With the help of replication and ProxySQL, we were able to completely migrate all the data from one database server to another, re-point all clients to the new server, and decommission the old server, without any configuration changes needed on the client side, and with only a momentary blip of downtime. 

Pitfalls and suggestions

  • Because the method to ensure consistent data relies heavily on replication, be sure to get some experience with how replication works in MariaDB/MySQL before using this technique on production data, especially GTID-based replication. 
  • ProxySQL requires a copy of all user credentials for the backend server it is connecting to. If you swap to ProxySQL before configuring the users, clients will not be able to connect.

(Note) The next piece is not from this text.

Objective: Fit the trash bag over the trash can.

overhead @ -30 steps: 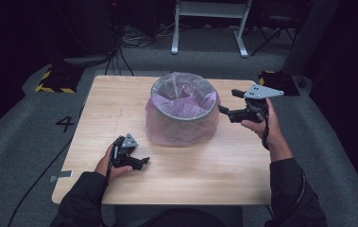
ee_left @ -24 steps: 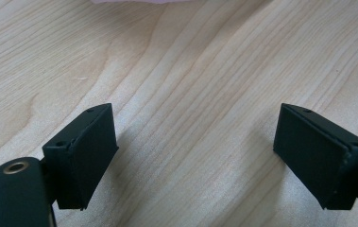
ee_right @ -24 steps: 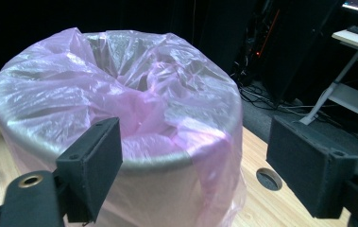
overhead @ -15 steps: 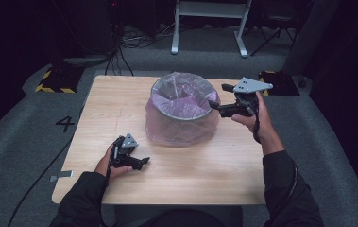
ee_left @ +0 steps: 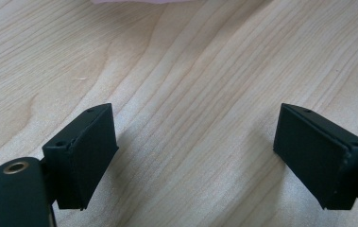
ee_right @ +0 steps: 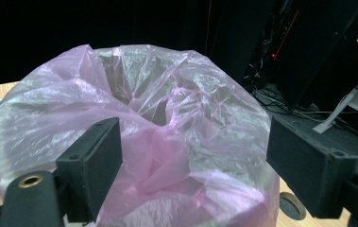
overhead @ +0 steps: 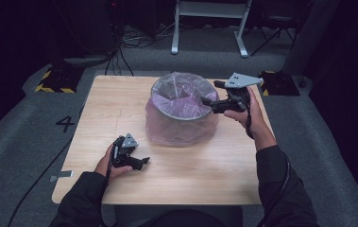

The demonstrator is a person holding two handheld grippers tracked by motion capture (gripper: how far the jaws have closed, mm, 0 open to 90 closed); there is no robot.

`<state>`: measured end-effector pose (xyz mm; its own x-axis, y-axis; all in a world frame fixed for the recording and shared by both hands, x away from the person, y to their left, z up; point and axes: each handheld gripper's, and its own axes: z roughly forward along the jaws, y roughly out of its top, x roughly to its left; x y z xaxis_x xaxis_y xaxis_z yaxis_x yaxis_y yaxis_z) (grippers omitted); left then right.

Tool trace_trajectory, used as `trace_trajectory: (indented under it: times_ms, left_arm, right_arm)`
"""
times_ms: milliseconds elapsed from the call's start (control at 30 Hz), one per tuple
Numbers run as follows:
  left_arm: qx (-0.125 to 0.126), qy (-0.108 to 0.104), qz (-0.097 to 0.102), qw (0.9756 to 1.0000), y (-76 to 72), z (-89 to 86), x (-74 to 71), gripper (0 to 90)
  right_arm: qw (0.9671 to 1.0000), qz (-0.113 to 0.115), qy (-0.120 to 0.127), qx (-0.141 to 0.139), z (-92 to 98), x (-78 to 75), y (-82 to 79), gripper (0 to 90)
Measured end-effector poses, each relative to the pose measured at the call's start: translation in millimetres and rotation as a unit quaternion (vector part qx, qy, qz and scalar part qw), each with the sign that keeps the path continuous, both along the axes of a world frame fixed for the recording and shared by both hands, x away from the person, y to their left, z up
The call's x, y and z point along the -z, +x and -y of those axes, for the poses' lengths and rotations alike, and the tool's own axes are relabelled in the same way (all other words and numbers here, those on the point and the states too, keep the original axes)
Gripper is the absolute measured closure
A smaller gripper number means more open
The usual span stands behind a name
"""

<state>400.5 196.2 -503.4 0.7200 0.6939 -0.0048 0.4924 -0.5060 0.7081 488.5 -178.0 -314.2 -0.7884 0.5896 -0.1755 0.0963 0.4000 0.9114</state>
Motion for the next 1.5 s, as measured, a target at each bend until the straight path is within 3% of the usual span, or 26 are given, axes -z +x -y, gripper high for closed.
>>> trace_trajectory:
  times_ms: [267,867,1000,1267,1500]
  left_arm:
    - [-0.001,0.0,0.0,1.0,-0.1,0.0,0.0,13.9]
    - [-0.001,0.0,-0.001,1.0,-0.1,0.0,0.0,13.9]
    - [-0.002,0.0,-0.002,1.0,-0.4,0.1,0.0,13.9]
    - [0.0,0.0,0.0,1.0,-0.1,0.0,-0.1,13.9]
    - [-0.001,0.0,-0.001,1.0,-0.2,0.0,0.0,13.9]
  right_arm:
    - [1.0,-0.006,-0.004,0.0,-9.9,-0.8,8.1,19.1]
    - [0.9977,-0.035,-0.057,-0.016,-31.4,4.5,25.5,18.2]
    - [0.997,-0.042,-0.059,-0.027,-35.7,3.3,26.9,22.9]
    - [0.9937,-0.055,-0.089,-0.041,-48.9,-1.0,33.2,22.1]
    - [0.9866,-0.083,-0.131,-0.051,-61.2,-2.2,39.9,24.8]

Percona has written a useful tool that can sync users from the backend server to ProxySQL: https://github.com/percona/proxysql-admin-tool
  • Triple check that your ProxySQL setup works correctly by binding it to another port and checking connections before switching to it. You’ll need to restart ProxySQL with the --reload flag when you change the config file. ProxySQL ignores the config file after the first run unless the reload flag is passed in.
  • Replication will work between servers running different versions of MariaDB, but to ensure that everything works smoothly, the replica should be running the higher version. This can be useful if you need to upgrade the OS version of your server and the versions of MariaDB differ. 
  • Replication from a MySQL server to a MariaDB server works, but with some considerations. Be sure to read up on it before attempting.
  • This technique can be used to pull a standalone server into a cluster, by replicating the data from the standalone server into the master node of the cluster. Keep in mind that some services handling dynamic routing or failover may treat the master node differently when it is replicating from another source than if it were a simple master node. In particular, replication-manager will reclassify the node as a “relay”, and complain that the cluster has no master node.
  • If you’re migrating data into a server (or cluster) that already has data, be sure NOT to override any databases that already exist. In particular, be sure not to override the mysql database that contains user credentials. You can pass in the --databases flag to mysqldump when taking the snapshot and only include specific databases you want to move. You will also need to set up a replication filter to ensure that only those databases are replicated.